What you are asked to do: Lift out, unaltered, the lines of the material below between the line holding "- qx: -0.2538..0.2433" and the line holding "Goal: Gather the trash", counting both.

-- Records for the task follows --

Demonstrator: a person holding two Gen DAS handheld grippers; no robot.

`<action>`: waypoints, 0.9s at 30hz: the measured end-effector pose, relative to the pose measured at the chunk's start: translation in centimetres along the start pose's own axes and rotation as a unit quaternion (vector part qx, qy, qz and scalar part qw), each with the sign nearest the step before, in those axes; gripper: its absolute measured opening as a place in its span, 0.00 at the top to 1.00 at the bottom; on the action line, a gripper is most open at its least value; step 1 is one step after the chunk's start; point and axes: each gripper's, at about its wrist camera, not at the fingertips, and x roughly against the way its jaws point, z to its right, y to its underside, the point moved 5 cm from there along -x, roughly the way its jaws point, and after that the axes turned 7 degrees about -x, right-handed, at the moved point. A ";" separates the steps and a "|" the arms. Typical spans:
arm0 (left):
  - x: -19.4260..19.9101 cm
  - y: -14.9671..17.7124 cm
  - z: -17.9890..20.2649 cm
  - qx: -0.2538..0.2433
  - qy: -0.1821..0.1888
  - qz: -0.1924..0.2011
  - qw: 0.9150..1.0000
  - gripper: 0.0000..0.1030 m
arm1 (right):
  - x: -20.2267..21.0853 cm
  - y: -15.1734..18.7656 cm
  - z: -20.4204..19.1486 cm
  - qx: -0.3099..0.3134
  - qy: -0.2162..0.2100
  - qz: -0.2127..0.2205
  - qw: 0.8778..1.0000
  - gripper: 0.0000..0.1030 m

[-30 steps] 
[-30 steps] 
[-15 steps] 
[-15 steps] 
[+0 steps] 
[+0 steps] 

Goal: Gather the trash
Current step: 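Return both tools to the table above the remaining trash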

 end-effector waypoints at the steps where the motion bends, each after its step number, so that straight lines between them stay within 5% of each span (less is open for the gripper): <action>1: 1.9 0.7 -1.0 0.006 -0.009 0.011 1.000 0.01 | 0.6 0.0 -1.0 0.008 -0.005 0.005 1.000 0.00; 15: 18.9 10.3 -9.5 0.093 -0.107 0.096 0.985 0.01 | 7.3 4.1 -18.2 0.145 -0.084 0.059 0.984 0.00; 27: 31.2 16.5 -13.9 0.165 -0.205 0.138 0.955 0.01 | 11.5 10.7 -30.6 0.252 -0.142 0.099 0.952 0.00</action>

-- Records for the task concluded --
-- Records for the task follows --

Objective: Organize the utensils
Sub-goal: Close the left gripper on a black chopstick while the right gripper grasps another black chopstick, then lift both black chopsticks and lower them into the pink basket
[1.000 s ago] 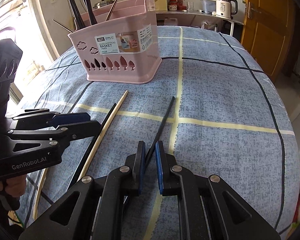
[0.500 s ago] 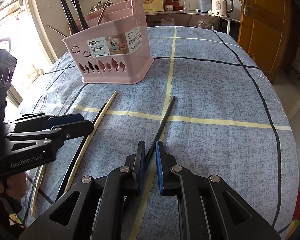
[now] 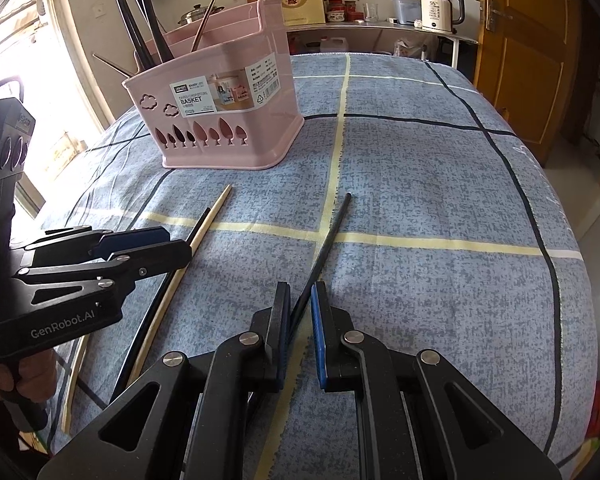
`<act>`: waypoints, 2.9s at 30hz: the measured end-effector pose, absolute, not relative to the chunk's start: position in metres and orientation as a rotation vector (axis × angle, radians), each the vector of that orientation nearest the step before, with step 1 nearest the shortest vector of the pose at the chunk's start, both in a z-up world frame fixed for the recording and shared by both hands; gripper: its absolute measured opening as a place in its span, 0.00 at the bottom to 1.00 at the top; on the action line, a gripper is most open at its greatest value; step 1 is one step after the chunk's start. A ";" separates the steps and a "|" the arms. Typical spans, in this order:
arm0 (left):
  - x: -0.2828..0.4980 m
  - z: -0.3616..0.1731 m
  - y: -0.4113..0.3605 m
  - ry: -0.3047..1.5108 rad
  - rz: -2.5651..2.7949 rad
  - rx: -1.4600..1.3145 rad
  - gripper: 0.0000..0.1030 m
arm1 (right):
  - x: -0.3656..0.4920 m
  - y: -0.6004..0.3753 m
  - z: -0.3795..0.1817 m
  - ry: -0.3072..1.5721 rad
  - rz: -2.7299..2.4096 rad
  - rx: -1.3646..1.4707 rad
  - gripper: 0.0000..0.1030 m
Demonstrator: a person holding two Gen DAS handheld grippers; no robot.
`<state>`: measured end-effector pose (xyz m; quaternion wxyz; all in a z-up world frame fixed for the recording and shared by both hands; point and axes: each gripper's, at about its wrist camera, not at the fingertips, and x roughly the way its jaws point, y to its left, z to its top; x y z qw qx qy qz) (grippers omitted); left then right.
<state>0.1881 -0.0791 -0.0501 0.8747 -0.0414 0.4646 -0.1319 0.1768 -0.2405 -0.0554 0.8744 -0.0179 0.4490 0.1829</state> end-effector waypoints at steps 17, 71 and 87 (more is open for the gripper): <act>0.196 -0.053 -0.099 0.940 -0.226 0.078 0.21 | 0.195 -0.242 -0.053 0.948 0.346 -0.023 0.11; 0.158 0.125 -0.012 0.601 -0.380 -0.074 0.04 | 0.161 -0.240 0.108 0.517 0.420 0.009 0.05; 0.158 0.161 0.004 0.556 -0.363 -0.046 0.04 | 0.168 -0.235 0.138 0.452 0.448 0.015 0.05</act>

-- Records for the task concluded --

Task solution:
  - qx: -0.2538..0.2433
  - qy: -0.1821..0.1888
  - qz: -0.1924..0.2011
  - qw: 0.9150..1.0000
  - gripper: 0.0000..0.1030 m
arm1 (right):
  - x: -20.2267..21.0853 cm
  - y: -15.1734..18.7656 cm
  - z: -20.4204..19.1486 cm
  - qx: -0.3099..0.3134
  - qy: -0.2162..0.2100
  - qz: -0.2127..0.2205
  - qw: 0.8778..1.0000
  - gripper: 0.0000..0.1030 m

[-30 steps] 
[-30 steps] 
[-15 steps] 
[-15 steps] 
[+0 steps] 
[+0 steps] 

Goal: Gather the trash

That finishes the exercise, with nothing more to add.